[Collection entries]

◆ ◆ ◆ ◆ ◆

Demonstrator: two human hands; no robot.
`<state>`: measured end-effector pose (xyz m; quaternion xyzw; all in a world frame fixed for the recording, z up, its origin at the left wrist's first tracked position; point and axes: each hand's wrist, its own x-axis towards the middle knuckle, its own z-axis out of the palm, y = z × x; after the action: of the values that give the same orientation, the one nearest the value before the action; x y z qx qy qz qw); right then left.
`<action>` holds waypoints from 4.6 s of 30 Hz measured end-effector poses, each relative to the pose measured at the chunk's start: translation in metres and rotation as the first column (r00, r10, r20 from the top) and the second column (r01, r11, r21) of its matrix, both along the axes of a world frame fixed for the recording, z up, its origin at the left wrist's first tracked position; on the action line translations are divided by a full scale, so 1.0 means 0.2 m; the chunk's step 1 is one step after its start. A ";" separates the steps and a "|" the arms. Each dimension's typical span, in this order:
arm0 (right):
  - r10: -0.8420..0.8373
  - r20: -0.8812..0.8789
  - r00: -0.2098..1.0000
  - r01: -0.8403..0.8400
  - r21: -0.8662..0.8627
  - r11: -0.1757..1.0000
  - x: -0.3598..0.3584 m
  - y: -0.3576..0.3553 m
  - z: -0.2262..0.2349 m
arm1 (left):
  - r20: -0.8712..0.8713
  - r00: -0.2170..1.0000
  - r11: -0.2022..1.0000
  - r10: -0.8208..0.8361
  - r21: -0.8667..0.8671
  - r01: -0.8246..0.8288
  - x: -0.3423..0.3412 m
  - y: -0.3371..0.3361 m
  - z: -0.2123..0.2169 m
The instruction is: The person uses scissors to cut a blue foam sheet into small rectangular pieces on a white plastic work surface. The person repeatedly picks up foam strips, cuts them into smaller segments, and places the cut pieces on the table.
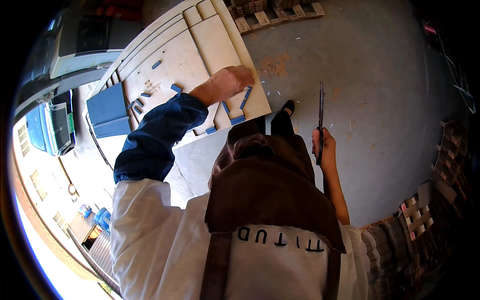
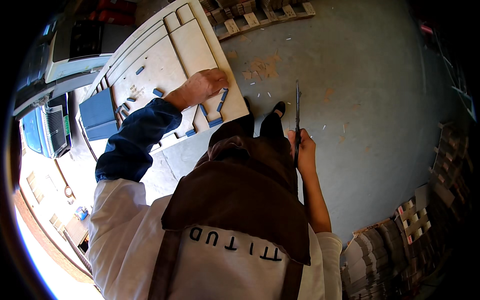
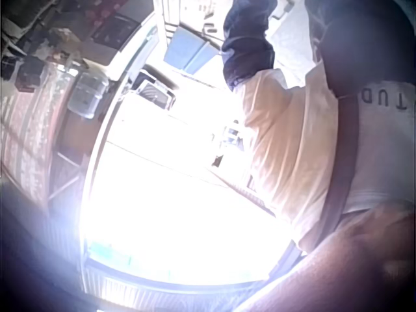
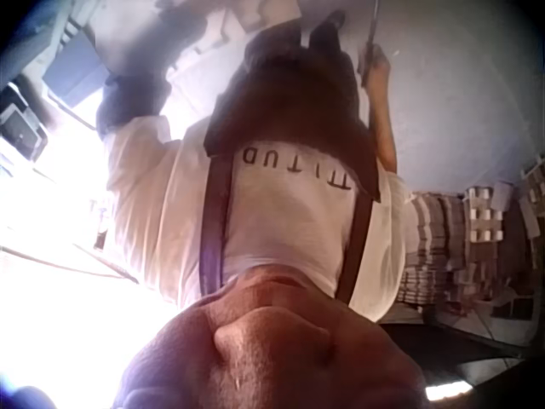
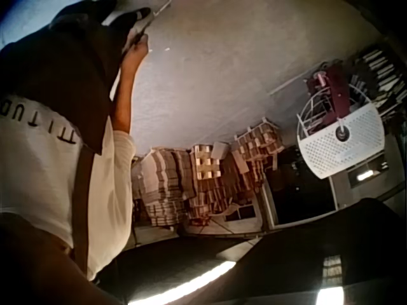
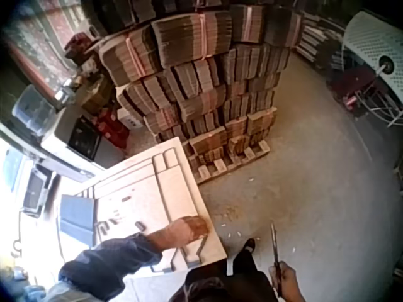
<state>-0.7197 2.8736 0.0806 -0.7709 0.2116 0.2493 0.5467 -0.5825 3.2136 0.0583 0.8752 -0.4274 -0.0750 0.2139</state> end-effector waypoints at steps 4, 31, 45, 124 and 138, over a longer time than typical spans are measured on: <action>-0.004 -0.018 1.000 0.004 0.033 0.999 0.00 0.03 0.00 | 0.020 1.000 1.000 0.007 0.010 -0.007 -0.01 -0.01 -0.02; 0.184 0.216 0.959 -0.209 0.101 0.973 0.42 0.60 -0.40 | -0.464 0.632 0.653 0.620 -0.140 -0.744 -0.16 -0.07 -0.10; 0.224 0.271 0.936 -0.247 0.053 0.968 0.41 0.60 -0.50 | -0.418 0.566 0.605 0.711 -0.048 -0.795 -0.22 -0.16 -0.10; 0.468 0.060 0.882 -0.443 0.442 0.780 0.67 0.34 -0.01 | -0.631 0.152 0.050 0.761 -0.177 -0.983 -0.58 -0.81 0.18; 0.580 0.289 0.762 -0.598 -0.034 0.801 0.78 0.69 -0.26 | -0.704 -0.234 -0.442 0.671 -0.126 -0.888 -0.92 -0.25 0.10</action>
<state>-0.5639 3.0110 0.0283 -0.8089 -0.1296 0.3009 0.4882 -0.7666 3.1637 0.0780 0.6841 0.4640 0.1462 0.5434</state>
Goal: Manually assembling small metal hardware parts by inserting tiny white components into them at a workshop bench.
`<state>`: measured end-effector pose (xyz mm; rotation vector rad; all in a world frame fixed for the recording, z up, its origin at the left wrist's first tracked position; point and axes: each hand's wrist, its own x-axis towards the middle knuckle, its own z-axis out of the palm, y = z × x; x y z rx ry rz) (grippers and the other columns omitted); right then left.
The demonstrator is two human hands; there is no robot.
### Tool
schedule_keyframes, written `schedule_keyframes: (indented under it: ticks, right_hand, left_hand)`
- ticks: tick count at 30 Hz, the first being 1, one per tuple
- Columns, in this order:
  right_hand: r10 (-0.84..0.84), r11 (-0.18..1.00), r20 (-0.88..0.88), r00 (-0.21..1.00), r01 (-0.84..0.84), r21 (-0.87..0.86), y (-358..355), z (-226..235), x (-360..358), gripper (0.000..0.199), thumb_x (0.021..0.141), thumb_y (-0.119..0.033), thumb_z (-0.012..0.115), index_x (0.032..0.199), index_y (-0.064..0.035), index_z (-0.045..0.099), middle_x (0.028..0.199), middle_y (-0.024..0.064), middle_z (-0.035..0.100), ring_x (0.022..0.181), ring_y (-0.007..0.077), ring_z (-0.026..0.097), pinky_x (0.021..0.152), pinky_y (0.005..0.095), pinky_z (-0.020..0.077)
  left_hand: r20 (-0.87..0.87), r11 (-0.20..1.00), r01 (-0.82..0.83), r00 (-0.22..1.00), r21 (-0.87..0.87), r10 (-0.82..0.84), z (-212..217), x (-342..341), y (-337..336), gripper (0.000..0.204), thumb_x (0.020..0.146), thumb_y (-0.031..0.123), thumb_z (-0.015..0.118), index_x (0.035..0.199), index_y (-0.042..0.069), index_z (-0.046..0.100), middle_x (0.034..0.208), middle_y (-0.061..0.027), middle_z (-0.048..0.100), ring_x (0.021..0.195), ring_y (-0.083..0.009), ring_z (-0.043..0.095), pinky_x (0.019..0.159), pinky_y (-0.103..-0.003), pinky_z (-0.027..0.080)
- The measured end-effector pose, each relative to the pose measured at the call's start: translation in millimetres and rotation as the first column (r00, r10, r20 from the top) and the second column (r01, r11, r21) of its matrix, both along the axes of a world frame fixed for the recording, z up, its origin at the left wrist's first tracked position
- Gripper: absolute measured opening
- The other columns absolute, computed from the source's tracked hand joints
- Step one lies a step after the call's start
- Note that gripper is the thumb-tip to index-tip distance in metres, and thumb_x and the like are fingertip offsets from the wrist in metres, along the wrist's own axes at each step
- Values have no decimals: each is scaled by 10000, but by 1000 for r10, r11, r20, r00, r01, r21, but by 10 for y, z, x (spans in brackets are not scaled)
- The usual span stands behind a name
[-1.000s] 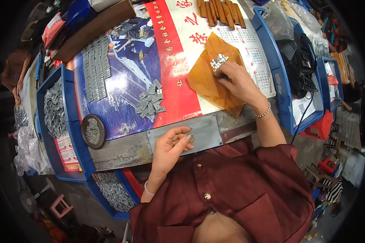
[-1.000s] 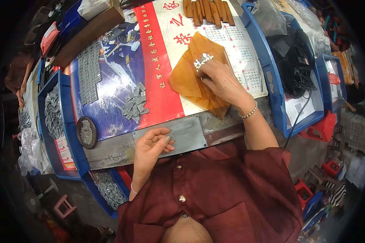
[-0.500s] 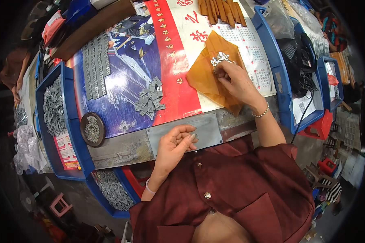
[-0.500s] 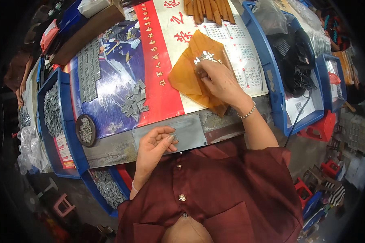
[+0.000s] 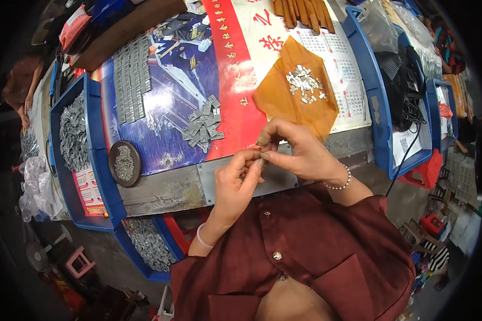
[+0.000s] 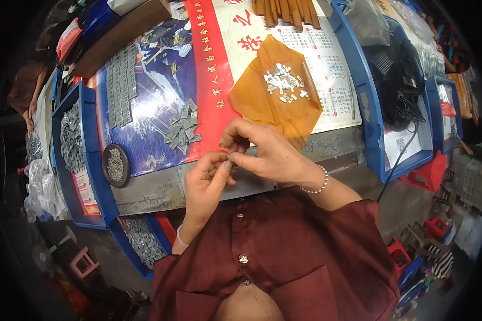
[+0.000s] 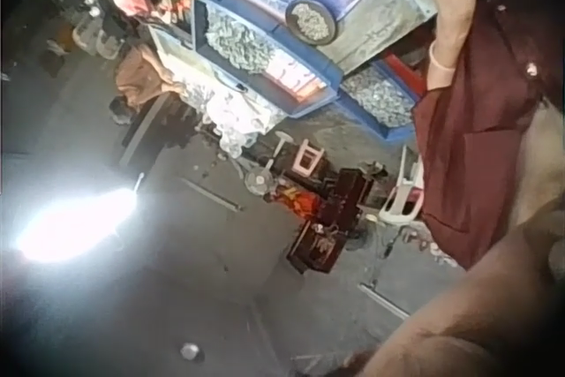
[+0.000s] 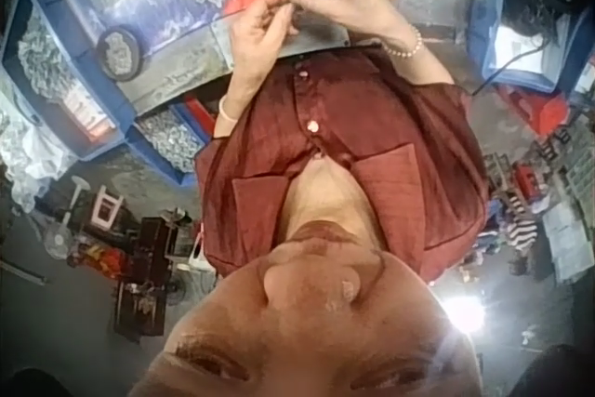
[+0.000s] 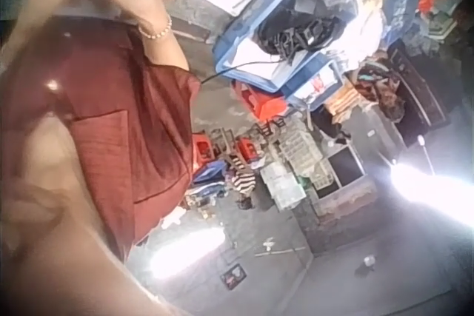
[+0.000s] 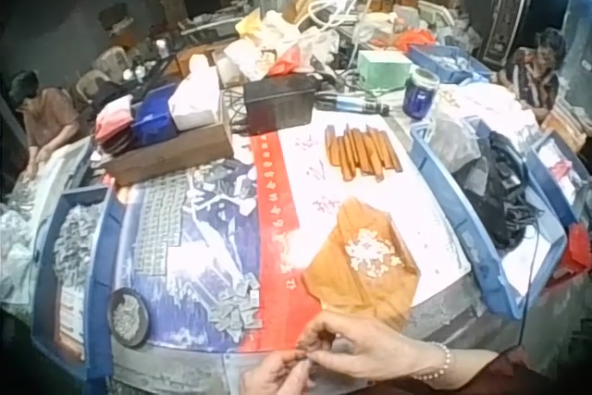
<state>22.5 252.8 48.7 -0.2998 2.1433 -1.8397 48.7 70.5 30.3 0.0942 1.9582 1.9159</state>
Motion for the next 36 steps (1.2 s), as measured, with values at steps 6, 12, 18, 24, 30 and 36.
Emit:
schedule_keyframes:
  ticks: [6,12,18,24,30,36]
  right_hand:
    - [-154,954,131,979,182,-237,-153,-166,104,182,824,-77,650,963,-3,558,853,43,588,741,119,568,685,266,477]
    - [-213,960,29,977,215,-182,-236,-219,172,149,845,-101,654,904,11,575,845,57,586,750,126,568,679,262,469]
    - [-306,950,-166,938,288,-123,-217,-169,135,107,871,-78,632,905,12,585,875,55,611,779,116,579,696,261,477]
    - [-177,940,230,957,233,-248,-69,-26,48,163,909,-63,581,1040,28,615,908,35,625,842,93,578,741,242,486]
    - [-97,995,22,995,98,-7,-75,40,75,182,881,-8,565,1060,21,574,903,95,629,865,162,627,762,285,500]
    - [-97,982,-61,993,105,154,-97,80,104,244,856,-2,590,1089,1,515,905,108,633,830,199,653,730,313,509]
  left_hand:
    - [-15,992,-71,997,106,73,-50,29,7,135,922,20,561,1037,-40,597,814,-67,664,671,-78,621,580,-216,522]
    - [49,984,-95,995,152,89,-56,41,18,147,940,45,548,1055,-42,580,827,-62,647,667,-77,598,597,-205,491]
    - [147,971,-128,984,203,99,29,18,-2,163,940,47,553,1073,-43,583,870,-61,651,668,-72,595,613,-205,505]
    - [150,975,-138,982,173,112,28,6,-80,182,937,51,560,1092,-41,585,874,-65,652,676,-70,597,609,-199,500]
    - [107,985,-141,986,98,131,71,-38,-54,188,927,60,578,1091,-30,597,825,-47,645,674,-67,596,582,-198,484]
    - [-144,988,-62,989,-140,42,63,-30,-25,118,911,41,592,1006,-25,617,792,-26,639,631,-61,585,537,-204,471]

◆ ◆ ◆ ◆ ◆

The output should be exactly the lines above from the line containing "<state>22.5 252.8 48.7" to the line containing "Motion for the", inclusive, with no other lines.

Exercise answer:
<state>22.5 252.8 48.7 -0.2998 2.1433 -1.8397 48.7 70.5 30.3 0.0942 1.9582 1.9159</state>
Motion for the next 36 steps (1.2 s), as measured, with values at steps 6, 12, 18, 24, 30 and 36.

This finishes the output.